Cuda NPP Filter Median functions

Question

Was wondering if any one more versed in how to call this NPP cuda function could tell me where the mistake is occurring?


#define gpuErrchk(ans) gpuAssert((ans), __FILE__, __LINE__)
inline int gpuAssert(cudaError_t code, const char *file, int line)
{
    if (code != cudaSuccess) 
    {
        fprintf(stderr, "GPUassert: %s %s %d\n", cudaGetErrorString(code), file, line);
        return 1;
    }
    return 0;
}

int gpuMedfilt2(const float* pSrc, float* pDst, int M, int N, int winSize)
{

    NppStatus status;
    Npp32f* d_in, *d_out;
    Npp32s nSrcStep = N * sizeof(float), nDstStep = N * sizeof(float);
    NppiSize oSizeROI = {N, M};
    NppiSize oMaskSize = {winSize, winSize};
    NppiPoint oAnchor = {oMaskSize.width / 2, oMaskSize.height / 2};
    Npp8u* pBuffer;
    Npp32u pBufferSize;
    size_t d_in_pitch, d_out_pitch;


    if (gpuErrchk(cudaMallocPitch((void**)&d_in, &d_in_pitch, N * sizeof(float), M)))
        return 0;

    if (gpuErrchk(cudaMallocPitch((void**)&d_out, &d_out_pitch, N * sizeof(float), M)))
    {
        cudaFree((void*)d_in);
        return 0;
    }
    if (gpuErrchk(cudaMemcpy2D((void*)d_in, d_in_pitch, (const void*)pSrc, nSrcStep, N * sizeof(float), M, cudaMemcpyHostToDevice)))
    {
        cudaFree((void*)d_in);
        cudaFree((void*)d_out);
        return 0;
    }

    if ((status = nppiFilterMedianGetBufferSize_32f_C1R(oSizeROI, oMaskSize, &pBufferSize)) != NPP_SUCCESS)
    {
        fprintf(stderr, "NPP Error: Failed to calculate buffer space for median filter operation\n");
        cudaFree((void*)d_in);
        cudaFree((void*)d_out);
        return 0;
    }

    if (gpuErrchk(cudaMalloc((void**)&pBuffer, pBufferSize)))
    {
        fprintf(stderr, "NPP Error: Failed to allocate buffer space for median filter operation\n");
        cudaFree((void*)d_in);
        cudaFree((void*)d_out);
        return 0;
    }

    if ((status = nppiFilterMedian_32f_C1R(d_in, d_in_pitch, d_out, d_out_pitch, oSizeROI, oMaskSize, oAnchor, pBuffer)) != NPP_SUCCESS)
    {
        fprintf(stderr, "NPP Error: Failed to call nppiFilterMedian_32f_C1R function\n");
        cudaFree((void*)pBuffer);
        cudaFree((void*)d_in);
        cudaFree((void*)d_out);
        return 0;
    }

    if (gpuErrchk(cudaMemcpy2D((void*)pDst, nDstStep, (const void*)d_out, d_out_pitch, sizeof(float) * N, M, cudaMemcpyDeviceToHost)))
    {
        cudaFree((void*)pBuffer);
        cudaFree((void*)d_in);
        cudaFree((void*)d_out);
        return 0;
    }

    return 1;
}

compute-sanitizer shows many errors.

My main looks like this,

float* in = malloc(sizeof(float) * M * N);
float* out = malloc(sizeof(float) * M * N);
gpuMedfilt2(in, out, M, N, 5);

Thank you for any insight.

I feel like something is wrong with the cudaMallocPitch and the cudaMemcpy2D. I am not getting the memory sizes right?

Here is output from compute-sanitizer, this occurs around ~100+ times.

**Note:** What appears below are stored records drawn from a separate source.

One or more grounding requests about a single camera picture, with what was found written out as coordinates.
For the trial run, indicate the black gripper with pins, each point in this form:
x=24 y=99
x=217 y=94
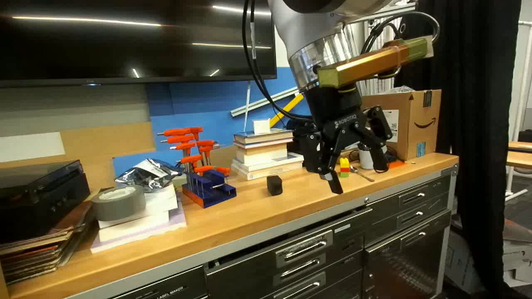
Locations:
x=333 y=109

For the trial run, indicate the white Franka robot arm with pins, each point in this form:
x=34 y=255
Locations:
x=310 y=34

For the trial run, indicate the white pen cup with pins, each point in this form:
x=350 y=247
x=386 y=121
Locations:
x=366 y=160

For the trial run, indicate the metal spoon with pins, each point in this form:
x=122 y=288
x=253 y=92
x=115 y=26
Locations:
x=363 y=175

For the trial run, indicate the orange paper sheet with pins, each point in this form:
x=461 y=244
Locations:
x=396 y=164

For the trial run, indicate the brown Amazon cardboard box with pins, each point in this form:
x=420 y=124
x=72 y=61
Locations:
x=413 y=119

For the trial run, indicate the yellow spirit level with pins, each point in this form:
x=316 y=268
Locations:
x=285 y=111

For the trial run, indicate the stack of books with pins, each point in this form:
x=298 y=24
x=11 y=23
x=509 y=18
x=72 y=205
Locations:
x=263 y=152

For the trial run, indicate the small black cube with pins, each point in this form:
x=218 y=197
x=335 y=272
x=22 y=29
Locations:
x=275 y=185

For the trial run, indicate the small white box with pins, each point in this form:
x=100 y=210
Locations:
x=262 y=127

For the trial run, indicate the aluminium square ruler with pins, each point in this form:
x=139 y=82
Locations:
x=267 y=102

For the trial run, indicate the black curtain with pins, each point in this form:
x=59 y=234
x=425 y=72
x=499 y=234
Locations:
x=483 y=167

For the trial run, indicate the blue hex key stand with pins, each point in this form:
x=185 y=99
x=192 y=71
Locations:
x=210 y=192

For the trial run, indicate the wooden side table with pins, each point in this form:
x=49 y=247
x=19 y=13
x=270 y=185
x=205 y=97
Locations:
x=521 y=159

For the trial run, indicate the white paper stack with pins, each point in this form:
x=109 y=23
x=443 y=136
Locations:
x=162 y=200

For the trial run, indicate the crumpled silver foil bag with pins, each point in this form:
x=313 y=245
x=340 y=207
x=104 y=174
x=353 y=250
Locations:
x=147 y=174

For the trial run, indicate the black flat screen monitor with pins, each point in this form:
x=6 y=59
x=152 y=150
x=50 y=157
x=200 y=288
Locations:
x=139 y=39

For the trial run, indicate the brown cardboard sheet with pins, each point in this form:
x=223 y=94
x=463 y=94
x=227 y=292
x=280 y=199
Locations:
x=110 y=144

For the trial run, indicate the black hard case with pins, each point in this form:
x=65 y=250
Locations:
x=42 y=200

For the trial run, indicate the white paper sheet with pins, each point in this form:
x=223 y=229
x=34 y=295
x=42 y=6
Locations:
x=27 y=147

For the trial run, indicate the stack of dark boards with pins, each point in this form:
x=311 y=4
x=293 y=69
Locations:
x=34 y=258

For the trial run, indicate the gold wrist camera bar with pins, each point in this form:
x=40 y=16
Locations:
x=366 y=64

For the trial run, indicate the blue foam wall board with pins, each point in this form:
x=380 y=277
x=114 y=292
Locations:
x=193 y=106

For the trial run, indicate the grey duct tape roll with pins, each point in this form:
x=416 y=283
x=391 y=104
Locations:
x=119 y=202

========= Invalid __global__ read of size 4 bytes
=========     at 0x2b8 in void FilterMedianKernelSortingNetworkShared::RunKernel5x5<float, (int)1, (int)1, (int)25>(Pixel<T1, T2> *, int, NppiSize, NppiSize, const Pixel<T1, T2> *, int, int)
=========     by thread (1,0,0) in block (0,2,0)
=========     Address 0x701d1fffc is out of bounds
=========     and is 4 bytes before the nearest allocation at 0x701d20000 of size 25,600 bytes
=========     Saved host backtrace up to driver entry point at kernel launch time
=========     Host Frame: [0x30b442]
=========                in /lib/x86_64-linux-gnu/libcuda.so.1
=========     Host Frame: [0x393adb]
=========                in /home/rctodd/cuda11.7/lib/libnppif.so.11
=========     Host Frame: [0x3ef278]
=========                in /home/rctodd/cuda11.7/lib/libnppif.so.11
=========     Host Frame: [0x140046]
=========                in /home/rctodd/cuda11.7/lib/libnppif.so.11
=========     Host Frame: [0x1401cb]
=========                in /home/rctodd/cuda11.7/lib/libnppif.so.11
=========     Host Frame:nppiFilterMedian_32f_C1R [0x12266f]
=========                in /home/rctodd/cuda11.7/lib/libnppif.so.11
=========     Host Frame:gpuMedfilt2 [0x1601]
=========                in /home/rctodd/code/cuda/cuMedfilt2/libgpuMedfilt2.so
=========     Host Frame:main [0x127e]
=========                in /home/rctodd/code/cuda/cuMedfilt2/./app
=========     Host Frame:../csu/libc-start.c:342:__libc_start_main [0x24083]
=========                in /lib/x86_64-linux-gnu/libc.so.6
=========     Host Frame:_start [0x110e]
=========                in /home/rctodd/code/cuda/cuMedfilt2/./app
=========

ldd of my shared library I compile against

ldd libgpuMedfilt2.so 
    linux-vdso.so.1 (0x00007fff6533d000)
    libcudart.so.11.0 => /home/rctodd/cuda11.7/lib/libcudart.so.11.0 (0x00007f1bb2911000)
    libnppif.so.11 => /home/rctodd/cuda11.7/lib/libnppif.so.11 (0x00007f1badfbc000)
    libstdc++.so.6 => /lib/x86_64-linux-gnu/libstdc++.so.6 (0x00007f1baddc8000)
    libc.so.6 => /lib/x86_64-linux-gnu/libc.so.6 (0x00007f1badbd6000)
    /lib64/ld-linux-x86-64.so.2 (0x00007f1bb2bbd000)
    libdl.so.2 => /lib/x86_64-linux-gnu/libdl.so.2 (0x00007f1badbd0000)
    libpthread.so.0 => /lib/x86_64-linux-gnu/libpthread.so.0 (0x00007f1badbad000)
    librt.so.1 => /lib/x86_64-linux-gnu/librt.so.1 (0x00007f1badba1000)
    libnppc.so.11 => /home/rctodd/cuda11.7/lib/libnppc.so.11 (0x00007f1bad813000)
    libm.so.6 => /lib/x86_64-linux-gnu/libm.so.6 (0x00007f1bad6c4000)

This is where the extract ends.